• _Task to complete_: An exact copy of every entry is required, without the pictures.

(Records from a data collection)
################
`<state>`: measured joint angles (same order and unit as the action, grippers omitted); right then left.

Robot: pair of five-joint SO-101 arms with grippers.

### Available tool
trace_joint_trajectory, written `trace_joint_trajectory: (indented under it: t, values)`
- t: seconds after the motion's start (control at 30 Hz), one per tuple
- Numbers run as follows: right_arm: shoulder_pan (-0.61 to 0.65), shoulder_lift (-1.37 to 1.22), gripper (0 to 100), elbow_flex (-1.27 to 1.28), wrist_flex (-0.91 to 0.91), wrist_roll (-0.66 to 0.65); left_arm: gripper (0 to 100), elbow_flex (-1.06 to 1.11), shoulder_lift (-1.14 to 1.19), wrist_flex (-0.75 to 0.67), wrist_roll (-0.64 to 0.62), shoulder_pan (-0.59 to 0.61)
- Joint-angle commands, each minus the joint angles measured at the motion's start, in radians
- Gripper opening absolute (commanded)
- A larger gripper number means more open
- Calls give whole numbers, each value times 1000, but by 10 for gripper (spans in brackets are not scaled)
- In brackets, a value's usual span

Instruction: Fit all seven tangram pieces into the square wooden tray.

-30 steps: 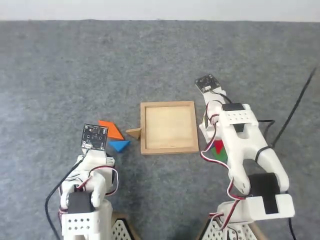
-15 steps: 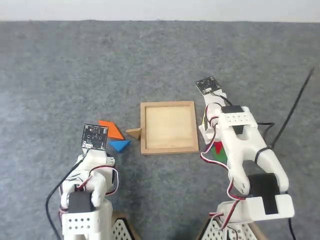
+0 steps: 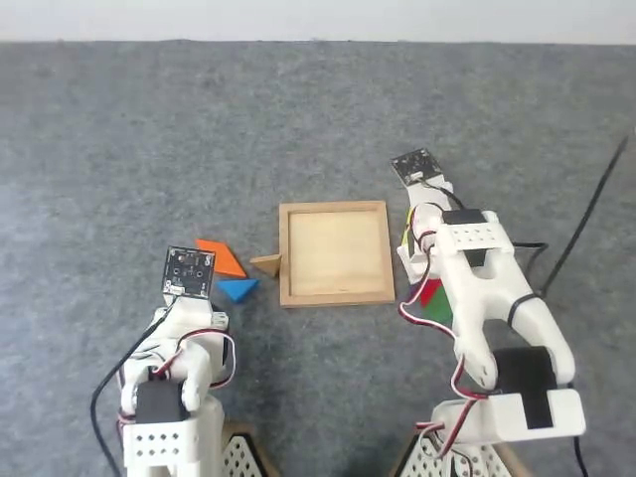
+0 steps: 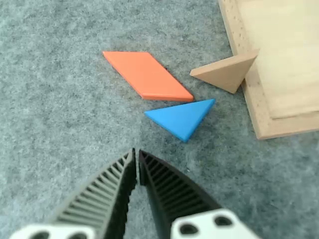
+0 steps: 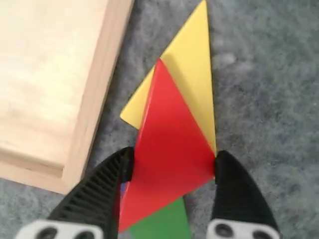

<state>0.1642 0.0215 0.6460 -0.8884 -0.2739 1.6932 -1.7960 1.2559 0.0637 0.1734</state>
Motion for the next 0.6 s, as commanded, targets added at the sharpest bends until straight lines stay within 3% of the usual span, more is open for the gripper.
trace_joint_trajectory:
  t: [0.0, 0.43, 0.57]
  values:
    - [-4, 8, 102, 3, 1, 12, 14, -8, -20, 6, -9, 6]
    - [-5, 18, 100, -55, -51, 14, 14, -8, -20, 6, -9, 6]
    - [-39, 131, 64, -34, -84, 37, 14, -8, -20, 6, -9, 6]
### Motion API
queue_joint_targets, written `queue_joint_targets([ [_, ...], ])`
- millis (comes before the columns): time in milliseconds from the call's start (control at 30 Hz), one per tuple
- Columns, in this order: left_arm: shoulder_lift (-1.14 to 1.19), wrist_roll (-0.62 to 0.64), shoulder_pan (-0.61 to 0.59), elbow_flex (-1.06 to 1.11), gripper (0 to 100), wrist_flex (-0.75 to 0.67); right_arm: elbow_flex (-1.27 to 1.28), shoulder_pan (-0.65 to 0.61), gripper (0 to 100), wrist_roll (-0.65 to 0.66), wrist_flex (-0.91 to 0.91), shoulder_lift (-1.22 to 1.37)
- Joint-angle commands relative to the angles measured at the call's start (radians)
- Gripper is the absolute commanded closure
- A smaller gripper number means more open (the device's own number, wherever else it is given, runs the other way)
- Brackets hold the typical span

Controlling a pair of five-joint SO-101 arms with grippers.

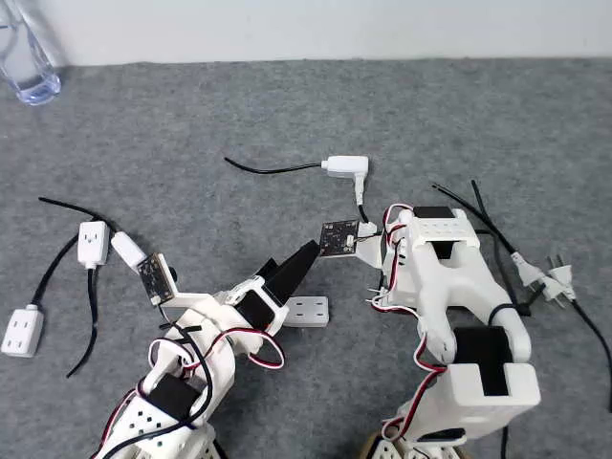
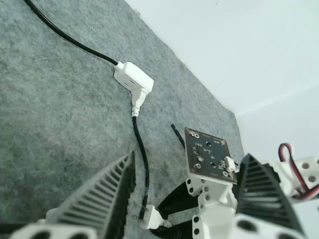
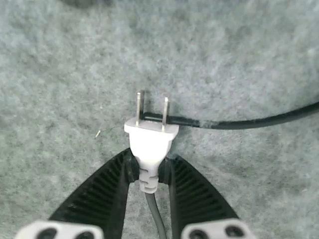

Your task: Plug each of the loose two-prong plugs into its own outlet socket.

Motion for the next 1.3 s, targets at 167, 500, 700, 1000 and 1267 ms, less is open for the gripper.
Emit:
queue_joint_targets([
  [167, -0.008, -0.011, 0.003, -0.007, 68, -0.023, -0.110, 0.065, 99.0, 0.009, -0.010, -0.007],
  [500, -0.008, -0.011, 0.005, -0.007, 68, -0.023, -0.092, 0.050, 86.3, 0.002, 0.004, 0.031],
  [700, -0.008, -0.011, 0.005, -0.007, 68, -0.023, -0.092, 0.031, 80.9, 0.003, 0.004, 0.031],
  [1000, -0.008, -0.011, 0.005, -0.007, 68, -0.023, -0.092, -0.016, 84.6, 0.003, 0.024, 0.030],
  [1267, -0.008, -0.011, 0.006, -0.007, 68, -0.023, -0.120, -0.047, 84.4, 0.003, 0.102, 0.030],
])
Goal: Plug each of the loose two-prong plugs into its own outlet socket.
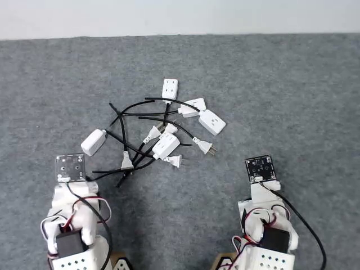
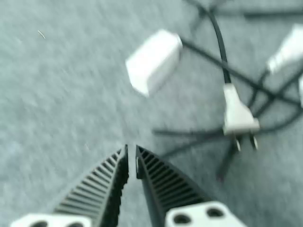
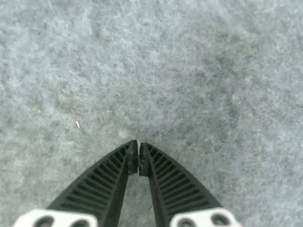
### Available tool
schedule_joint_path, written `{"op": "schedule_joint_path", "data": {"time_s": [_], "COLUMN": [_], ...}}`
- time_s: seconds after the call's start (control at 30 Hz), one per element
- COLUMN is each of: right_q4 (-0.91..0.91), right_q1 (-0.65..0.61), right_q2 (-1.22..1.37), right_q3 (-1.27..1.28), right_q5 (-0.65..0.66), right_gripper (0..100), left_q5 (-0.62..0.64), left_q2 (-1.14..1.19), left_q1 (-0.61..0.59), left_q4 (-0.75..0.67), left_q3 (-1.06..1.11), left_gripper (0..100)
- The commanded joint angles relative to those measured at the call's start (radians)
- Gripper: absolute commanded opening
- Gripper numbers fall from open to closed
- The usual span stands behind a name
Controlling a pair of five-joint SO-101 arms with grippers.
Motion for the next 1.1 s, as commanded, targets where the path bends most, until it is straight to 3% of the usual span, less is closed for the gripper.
{"op": "schedule_joint_path", "data": {"time_s": [0.0,0.07,0.13,0.27,0.67,0.9,1.07], "right_q4": [-0.130,-0.209,-0.237,-0.107,-0.116,-0.107,-0.355], "right_q1": [0.005,0.019,0.022,0.021,0.019,-0.045,-0.073], "right_q2": [-0.001,-0.001,0.012,0.012,0.059,0.601,0.967], "right_q3": [-0.003,-0.005,-0.041,-0.170,-0.307,-0.605,-0.565], "right_q5": [0.057,0.086,0.032,-0.011,-0.051,-0.124,-0.158], "right_gripper": [0.9,0.8,0.8,0.9,0.9,0.9,0.9], "left_q5": [0.011,0.020,0.043,0.046,0.048,0.048,0.040], "left_q2": [-0.015,-0.014,-0.012,0.092,0.965,1.335,1.550], "left_q1": [-0.009,-0.011,-0.012,-0.014,-0.006,0.043,0.100], "left_q4": [-0.060,-0.046,-0.029,-0.002,-0.123,-0.152,-0.153], "left_q3": [-0.070,-0.102,-0.148,-0.302,-0.785,-0.921,-1.038], "left_gripper": [6,8,8,8,9,9,9]}}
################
• _Result of this exercise_:
`<state>`: measured joint angles (same order and unit as the action, grippers omitted); right then left.

Robot: pair of five-joint SO-101 arms with grippers.

### Available tool
trace_joint_trajectory, written `trace_joint_trajectory: (indented under it: t, values)`
- t: seconds after the motion's start (control at 30 Hz), one per tuple
- Numbers run as follows: right_arm: shoulder_pan (-0.61 to 0.65), shoulder_lift (-1.37 to 1.22), gripper (0 to 100), elbow_flex (-1.27 to 1.28), wrist_flex (-0.91 to 0.91), wrist_roll (-0.66 to 0.65); left_arm: gripper (0 to 100), elbow_flex (-1.06 to 1.11), shoulder_lift (-1.14 to 1.19), wrist_flex (-0.75 to 0.67), wrist_roll (-0.64 to 0.62), shoulder_pan (-0.59 to 0.61)
- Joint-angle commands, each minus the joint angles measured at the motion's start, in radians
- Gripper opening absolute (commanded)
- A larger gripper number means more open
- Calls give whole numbers, each value times 1000, but by 10 for gripper (spans in brackets are not scaled)
- In brackets, a value's usual span

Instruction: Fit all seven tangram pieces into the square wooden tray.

-30 steps: 
-15 steps: 
+0 steps: 
+0 steps: 
+0 steps: 

<state>0.1642 0.0215 0.6460 -0.8884 -0.2739 1.6932 -1.7960 1.2559 0.0637 0.1734</state>
Motion for the next 0.6 s, as commanded, targets added at the sharpest bends until straight lines stay within 3% of the usual span, more is open for the gripper.
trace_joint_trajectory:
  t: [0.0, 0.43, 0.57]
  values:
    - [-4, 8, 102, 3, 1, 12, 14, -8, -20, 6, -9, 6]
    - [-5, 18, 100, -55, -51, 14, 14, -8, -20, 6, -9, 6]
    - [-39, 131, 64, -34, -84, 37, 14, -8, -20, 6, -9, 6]
### Motion API
queue_joint_targets, written `queue_joint_targets([ [_, ...], ])`
- millis (comes before the columns): time in milliseconds from the call's start (control at 30 Hz), one per tuple
- Columns, in this order: left_arm: shoulder_lift (-1.14 to 1.19), wrist_roll (-0.62 to 0.64), shoulder_pan (-0.61 to 0.59), elbow_flex (-1.06 to 1.11), gripper (0 to 100), wrist_flex (-0.75 to 0.67); right_arm: elbow_flex (-1.27 to 1.28), shoulder_pan (-0.65 to 0.61), gripper (0 to 100), wrist_roll (-0.65 to 0.66), wrist_flex (-0.91 to 0.91), shoulder_lift (-1.22 to 1.37)
- Joint-angle commands relative to the angles measured at the call's start (radians)
- Gripper is the absolute commanded closure
- A smaller gripper number means more open (the device's own number, wherever else it is given, runs the other way)
- Brackets hold the typical span

Controlling a pair of five-joint SO-101 arms with grippers.


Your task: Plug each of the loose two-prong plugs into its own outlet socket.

Motion for the next 1.3 s, targets at 167, 500, 700, 1000 and 1267 ms, less is open for the gripper.
Emit:
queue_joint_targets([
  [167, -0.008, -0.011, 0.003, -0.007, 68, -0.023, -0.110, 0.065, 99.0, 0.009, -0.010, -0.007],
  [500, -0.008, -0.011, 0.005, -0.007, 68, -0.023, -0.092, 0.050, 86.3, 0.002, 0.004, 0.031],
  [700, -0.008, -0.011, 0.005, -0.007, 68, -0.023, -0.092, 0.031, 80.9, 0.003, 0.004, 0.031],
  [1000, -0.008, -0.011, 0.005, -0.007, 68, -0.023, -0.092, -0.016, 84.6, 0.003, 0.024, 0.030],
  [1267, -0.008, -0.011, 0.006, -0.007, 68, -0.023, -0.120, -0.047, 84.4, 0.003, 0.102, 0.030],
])
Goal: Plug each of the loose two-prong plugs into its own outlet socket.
### Available tool
schedule_joint_path, written `{"op": "schedule_joint_path", "data": {"time_s": [_], "COLUMN": [_], ...}}`
- time_s: seconds after the call's start (control at 30 Hz), one per element
- COLUMN is each of: right_q4 (-0.91..0.91), right_q1 (-0.65..0.61), right_q2 (-1.22..1.37), right_q3 (-1.27..1.28), right_q5 (-0.65..0.66), right_gripper (0..100), left_q5 (-0.62..0.64), left_q2 (-1.14..1.19), left_q1 (-0.61..0.59), left_q4 (-0.75..0.67), left_q3 (-1.06..1.11), left_gripper (0..100)
- The commanded joint angles relative to those measured at the call's start (radians)
- Gripper: absolute commanded opening
- Gripper numbers fall from open to closed
- The usual span stands behind a name
Controlling a pair of five-joint SO-101 arms with grippers.
Motion for the next 1.1 s, as commanded, targets where the path bends most, until it is straight to 3% of the usual span, less is closed for the gripper.
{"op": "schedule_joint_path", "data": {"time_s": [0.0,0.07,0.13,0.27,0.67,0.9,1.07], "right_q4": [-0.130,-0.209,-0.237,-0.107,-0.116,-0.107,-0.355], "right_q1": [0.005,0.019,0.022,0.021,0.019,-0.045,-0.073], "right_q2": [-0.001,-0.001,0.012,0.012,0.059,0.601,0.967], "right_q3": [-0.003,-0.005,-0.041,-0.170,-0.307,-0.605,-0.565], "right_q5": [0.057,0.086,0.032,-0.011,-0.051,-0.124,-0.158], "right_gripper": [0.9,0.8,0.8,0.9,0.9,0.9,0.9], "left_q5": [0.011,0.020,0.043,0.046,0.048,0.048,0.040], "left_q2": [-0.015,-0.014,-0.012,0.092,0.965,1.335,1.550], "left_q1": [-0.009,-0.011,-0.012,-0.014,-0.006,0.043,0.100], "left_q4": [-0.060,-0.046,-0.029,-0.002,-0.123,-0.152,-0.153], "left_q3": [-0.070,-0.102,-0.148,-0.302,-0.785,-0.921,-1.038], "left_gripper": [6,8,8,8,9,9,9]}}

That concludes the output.